Pameran Material Bangunan Surabaya Targetkan 15.000 Pengunjung

Oleh: Peni Widarti 28 Maret 2018 | 13:07 WIB
Pameran Material Bangunan Surabaya Targetkan 15.000 Pengunjung
Arena pameran material bangunan dan teknologi di ajang The 13th Indonesia Building Technology Expo di Grand City Surabaya, Rabu (28/3/2018)./Bisnis-Peni Widarti

Bisnis.com, SURABAYA - Gelaran The 13th Indonesia Building Technology Expo Surabaya menargetkan bisa menarik 15.000 pengunjung selama pameran berlangsung.

Direktur Utama PT Debindo Mitra Tama Dadan Kushendarman, selaku penyelenggara pameran mengatakan target pengujung tersebut merupakan target potensial yang bakal tertarik untuk order produk teknologi, material bangunan maupun furnitur di pameran tersebut.
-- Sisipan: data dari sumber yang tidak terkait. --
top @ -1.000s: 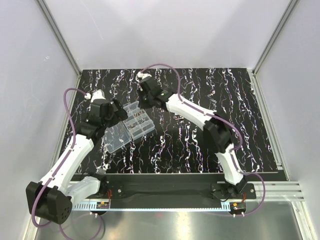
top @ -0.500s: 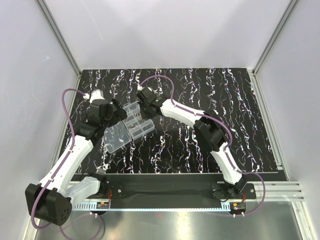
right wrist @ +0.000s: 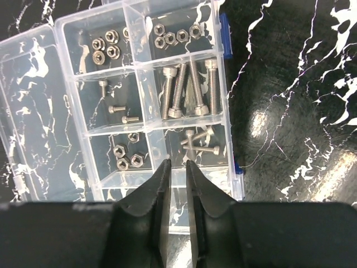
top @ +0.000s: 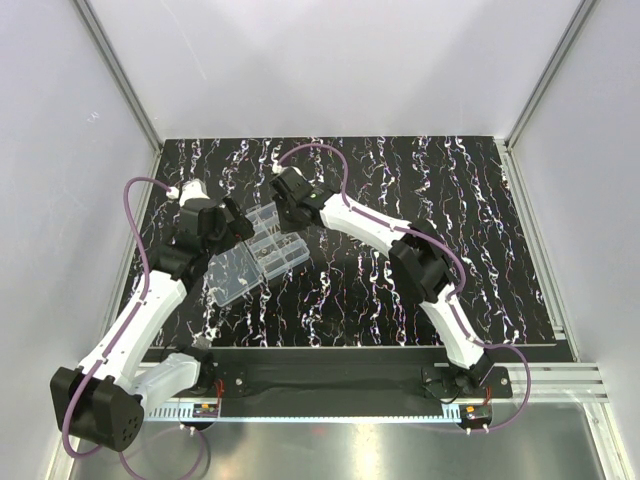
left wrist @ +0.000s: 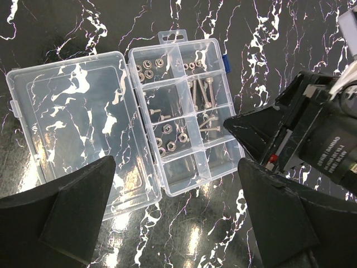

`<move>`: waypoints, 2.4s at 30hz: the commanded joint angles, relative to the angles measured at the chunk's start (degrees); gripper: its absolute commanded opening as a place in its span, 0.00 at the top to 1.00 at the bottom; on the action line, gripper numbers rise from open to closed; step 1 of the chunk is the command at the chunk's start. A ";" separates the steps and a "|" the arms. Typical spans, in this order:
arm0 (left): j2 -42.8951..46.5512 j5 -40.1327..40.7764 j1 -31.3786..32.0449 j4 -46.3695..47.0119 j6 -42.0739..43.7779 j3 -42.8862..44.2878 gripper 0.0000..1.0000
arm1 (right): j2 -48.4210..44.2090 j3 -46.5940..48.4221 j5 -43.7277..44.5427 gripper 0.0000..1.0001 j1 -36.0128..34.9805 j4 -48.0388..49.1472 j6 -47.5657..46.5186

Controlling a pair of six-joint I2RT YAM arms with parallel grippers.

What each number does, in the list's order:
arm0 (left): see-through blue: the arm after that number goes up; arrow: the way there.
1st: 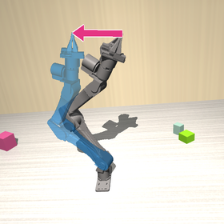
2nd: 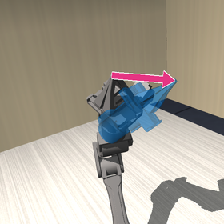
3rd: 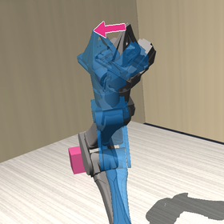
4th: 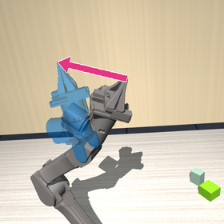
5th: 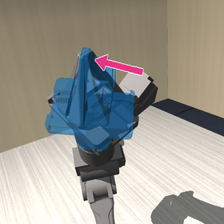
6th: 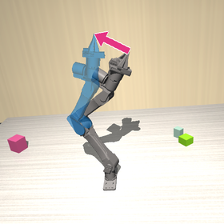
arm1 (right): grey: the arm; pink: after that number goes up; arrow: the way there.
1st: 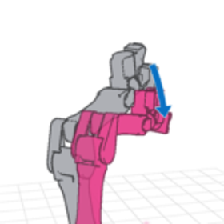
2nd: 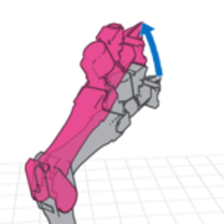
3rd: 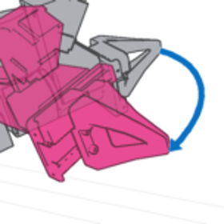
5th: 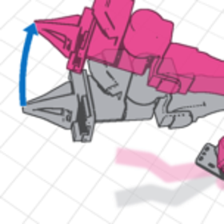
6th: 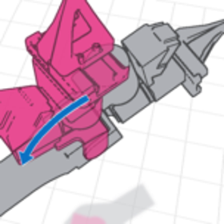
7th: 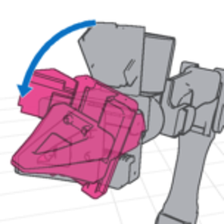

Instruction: Sort the screws and nuts into containers

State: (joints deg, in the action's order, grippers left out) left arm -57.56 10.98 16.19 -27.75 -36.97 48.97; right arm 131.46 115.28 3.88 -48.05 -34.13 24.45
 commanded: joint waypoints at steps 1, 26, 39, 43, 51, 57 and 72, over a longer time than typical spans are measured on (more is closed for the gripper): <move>0.70 1.06 0.16 1.03 0.06 0.16 0.01 | 0.99 4.59 0.78 0.76 -0.46 -2.78 -0.10; -0.45 -0.70 0.16 1.82 0.32 -0.02 0.01 | -27.84 -36.88 17.73 0.57 21.33 -2.00 11.13; -0.80 -0.08 0.25 1.47 0.41 0.25 0.01 | -19.40 -34.34 22.49 0.61 22.48 0.73 14.40; -1.15 -0.17 0.16 1.64 0.41 0.16 0.01 | -19.13 -35.13 22.40 0.62 22.83 1.78 15.01; -1.15 -0.17 0.16 1.38 0.50 0.34 0.01 | -17.73 -34.34 21.79 0.62 23.00 2.05 16.07; -1.33 -0.35 0.16 1.47 0.41 0.25 0.01 | -17.11 -34.60 21.43 0.62 23.09 1.43 16.51; -1.50 0.18 0.25 1.20 0.50 0.34 0.01 | -14.39 -33.37 23.01 0.62 23.00 1.26 16.95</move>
State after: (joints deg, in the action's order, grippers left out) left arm -58.76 10.72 16.19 -27.75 -36.95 48.97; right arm 116.18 80.58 23.81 -25.34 -32.71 40.03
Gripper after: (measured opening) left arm 0.988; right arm 0.379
"Gelaran tahun lalu pengunjungnya mencapai 18.000 orang, tapi kurang efektif. Jadi targetnya diturunkan 15.000 tetapi mereka potensi untuk kerja sama dengan para tenant," katanya di sela-sela The 13th Indonesia Building Technology Expo Surabaya, Rabu (28/3/2018).

Pameran yang berlangsung selama 5 hari mulai 28 Maret-1 April 2018 di Grand City Surabaya itu melibatkan 50 peserta, sebanyak 21 peserta di antaranya merupakan industri kecil menengah (IKM) yang kebanyakan bergerak di bidang mebel, dan sisanya merupakan pabrikan material bangunan dan teknologi.
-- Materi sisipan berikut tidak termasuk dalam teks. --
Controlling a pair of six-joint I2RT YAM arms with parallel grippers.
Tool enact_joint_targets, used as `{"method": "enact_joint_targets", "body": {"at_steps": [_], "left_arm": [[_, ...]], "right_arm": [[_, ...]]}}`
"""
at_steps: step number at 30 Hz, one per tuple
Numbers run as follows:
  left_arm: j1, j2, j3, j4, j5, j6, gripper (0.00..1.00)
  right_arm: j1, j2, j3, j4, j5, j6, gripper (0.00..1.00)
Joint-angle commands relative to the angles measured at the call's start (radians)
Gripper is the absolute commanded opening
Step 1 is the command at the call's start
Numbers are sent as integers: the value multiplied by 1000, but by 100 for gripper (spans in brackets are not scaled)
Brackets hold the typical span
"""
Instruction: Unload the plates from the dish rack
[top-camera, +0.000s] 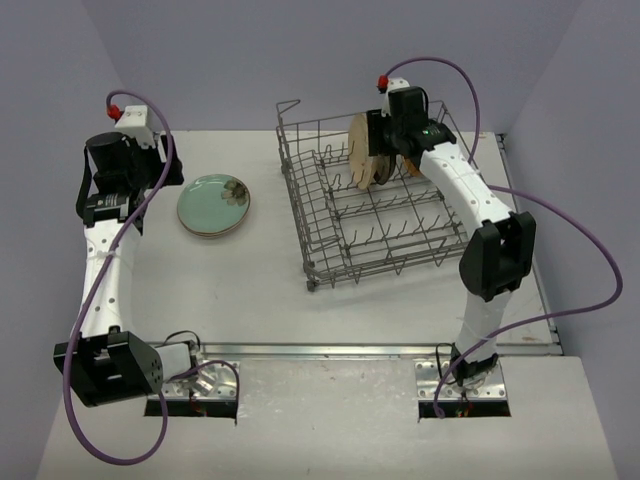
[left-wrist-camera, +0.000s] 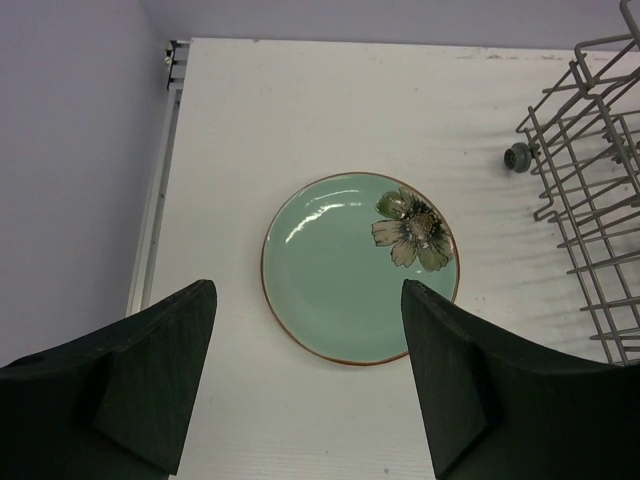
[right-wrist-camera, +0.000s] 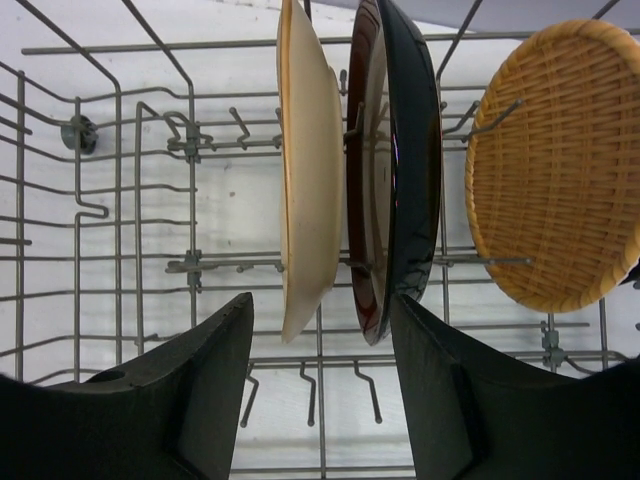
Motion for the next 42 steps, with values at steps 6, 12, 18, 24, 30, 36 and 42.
{"method": "enact_joint_targets", "body": {"at_steps": [6, 12, 18, 24, 30, 36, 42], "left_arm": [[0, -12, -19, 46, 7, -20, 73], [-1, -6, -24, 51, 11, -29, 73], [0, -1, -19, 47, 9, -29, 74], [-1, -5, -16, 36, 3, -24, 74], [-1, -13, -24, 33, -7, -21, 75], [0, -18, -28, 31, -16, -19, 84], [0, -23, -36, 31, -11, -36, 100]], "right_arm": [[15, 44, 69, 65, 13, 17, 57], [16, 106, 123, 69, 26, 7, 58], [17, 178, 145, 78, 62, 24, 62], [16, 248, 165, 84, 66, 54, 61], [15, 289, 192, 84, 72, 85, 47], [15, 290, 203, 72, 139, 129, 6], [15, 254, 188, 28, 250, 199, 0]]}}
"Dalam pameran ini diharapkan sasarannya ada kerja sama semi B2B, walapun sebagian peserta ada yang ritel juga, kira-kira 10% nya," katanya.

Adapun kebanyakan peserta IKM berasal dari Sumenep Madura, Pasuruan hingga Ngawi yang memiliki industri mebel terbanyak. Sedangkan peserta pabrikan merupakan prinsipal dari Jakarta.

Selain gelaran pameran, terdapat kegiatan pararel lainnya seperti seminar bangunan arsitek, talkshow arsitektur dan interior, presentasi produk, hingga pameran proyek arsitek.

Dalam kesempatan yang sama Kepala Bidang Pemasaran Dinas Koperasi dan UMKM Jawa Timur, A. Basuki menambahkan produk UMKM sangat menopang pertumbuhan ekonomi Jawa Timur selama ini. Bahkan UMKM telah berkontibusi sekitar 54,9% terhadap perekonomian Jatim.

"Dari situ Pemprov Jatim terus berupaya mendorong para UKM ini salah satunya memberikan fasilitas gratis seperti legalitas dan standarisasi produk. Selain itu kita fasilitasi pameran gratis untuk UKM yang mau promosi di regional, nasional, maupun luar negeri," ujarnya.